Each line of the data that includes "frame" must be copied.

○ ○ ○

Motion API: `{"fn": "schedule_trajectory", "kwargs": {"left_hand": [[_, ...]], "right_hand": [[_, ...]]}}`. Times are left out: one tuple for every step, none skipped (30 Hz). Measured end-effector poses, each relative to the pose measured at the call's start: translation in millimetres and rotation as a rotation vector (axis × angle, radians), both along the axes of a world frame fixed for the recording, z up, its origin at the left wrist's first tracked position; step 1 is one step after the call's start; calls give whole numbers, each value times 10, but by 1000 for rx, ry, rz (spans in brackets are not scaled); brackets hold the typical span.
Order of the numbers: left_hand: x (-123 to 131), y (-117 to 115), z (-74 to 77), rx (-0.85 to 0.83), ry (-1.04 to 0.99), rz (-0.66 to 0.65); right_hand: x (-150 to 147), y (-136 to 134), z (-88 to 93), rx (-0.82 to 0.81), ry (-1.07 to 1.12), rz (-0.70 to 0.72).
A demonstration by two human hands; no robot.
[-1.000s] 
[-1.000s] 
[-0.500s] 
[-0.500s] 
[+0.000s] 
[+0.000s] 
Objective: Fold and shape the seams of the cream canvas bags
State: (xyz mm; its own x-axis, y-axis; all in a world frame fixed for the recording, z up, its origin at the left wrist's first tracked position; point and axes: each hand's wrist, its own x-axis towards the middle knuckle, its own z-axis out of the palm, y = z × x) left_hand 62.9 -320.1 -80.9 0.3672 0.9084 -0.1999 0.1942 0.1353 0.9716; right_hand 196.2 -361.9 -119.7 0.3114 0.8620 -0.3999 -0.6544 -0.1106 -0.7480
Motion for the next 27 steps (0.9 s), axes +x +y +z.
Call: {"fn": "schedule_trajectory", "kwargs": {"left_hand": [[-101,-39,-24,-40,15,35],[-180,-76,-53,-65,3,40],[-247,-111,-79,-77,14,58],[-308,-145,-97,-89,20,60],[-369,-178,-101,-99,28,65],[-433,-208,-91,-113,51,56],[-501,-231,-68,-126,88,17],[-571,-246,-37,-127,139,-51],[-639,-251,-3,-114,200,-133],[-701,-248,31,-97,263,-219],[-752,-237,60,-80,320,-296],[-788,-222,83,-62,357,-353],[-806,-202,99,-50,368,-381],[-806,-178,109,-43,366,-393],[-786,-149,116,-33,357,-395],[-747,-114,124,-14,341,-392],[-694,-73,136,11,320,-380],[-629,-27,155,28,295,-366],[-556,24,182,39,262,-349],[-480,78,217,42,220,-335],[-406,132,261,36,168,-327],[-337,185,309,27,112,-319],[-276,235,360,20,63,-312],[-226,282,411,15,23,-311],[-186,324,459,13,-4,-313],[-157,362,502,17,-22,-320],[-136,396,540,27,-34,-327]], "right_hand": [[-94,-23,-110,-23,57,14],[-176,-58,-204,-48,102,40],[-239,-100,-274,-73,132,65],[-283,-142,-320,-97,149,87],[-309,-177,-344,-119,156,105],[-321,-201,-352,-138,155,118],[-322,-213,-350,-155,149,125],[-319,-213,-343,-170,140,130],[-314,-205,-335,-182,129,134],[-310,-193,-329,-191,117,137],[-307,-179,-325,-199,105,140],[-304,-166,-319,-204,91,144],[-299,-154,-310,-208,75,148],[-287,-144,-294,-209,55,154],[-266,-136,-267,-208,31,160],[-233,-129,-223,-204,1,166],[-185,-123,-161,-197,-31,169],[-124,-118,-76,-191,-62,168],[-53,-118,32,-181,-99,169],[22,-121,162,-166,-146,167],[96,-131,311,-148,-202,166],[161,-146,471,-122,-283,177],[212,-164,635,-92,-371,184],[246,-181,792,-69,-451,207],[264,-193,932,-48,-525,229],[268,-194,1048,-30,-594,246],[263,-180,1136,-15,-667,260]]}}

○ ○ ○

* ANSWER:
Motion API: `{"fn": "schedule_trajectory", "kwargs": {"left_hand": [[_, ...]], "right_hand": [[_, ...]]}}`. Times are left out: one tuple for every step, none skipped (30 Hz). Measured end-effector poses, each relative to the pose measured at the call's start: translation in millimetres and rotation as a rotation vector (axis × angle, radians), both along the axes of a world frame fixed for the recording, z up, its origin at the left wrist's first tracked position; step 1 is one step after the call's start; calls give whole numbers, each value times 10, but by 1000 for rx, ry, rz (spans in brackets are not scaled); brackets hold the typical span.
State: (xyz mm; its own x-axis, y-axis; all in a world frame fixed for the recording, z up, its origin at the left wrist's first tracked position; point and axes: each hand's wrist, its own x-axis towards the middle knuckle, its own z-axis out of the palm, y = z × x) left_hand 62.9 -320.1 -80.9 0.3672 0.9084 -0.1999 0.1942 0.1353 0.9716; right_hand 196.2 -361.9 -119.7 0.3114 0.8620 -0.3999 -0.6544 -0.1106 -0.7480

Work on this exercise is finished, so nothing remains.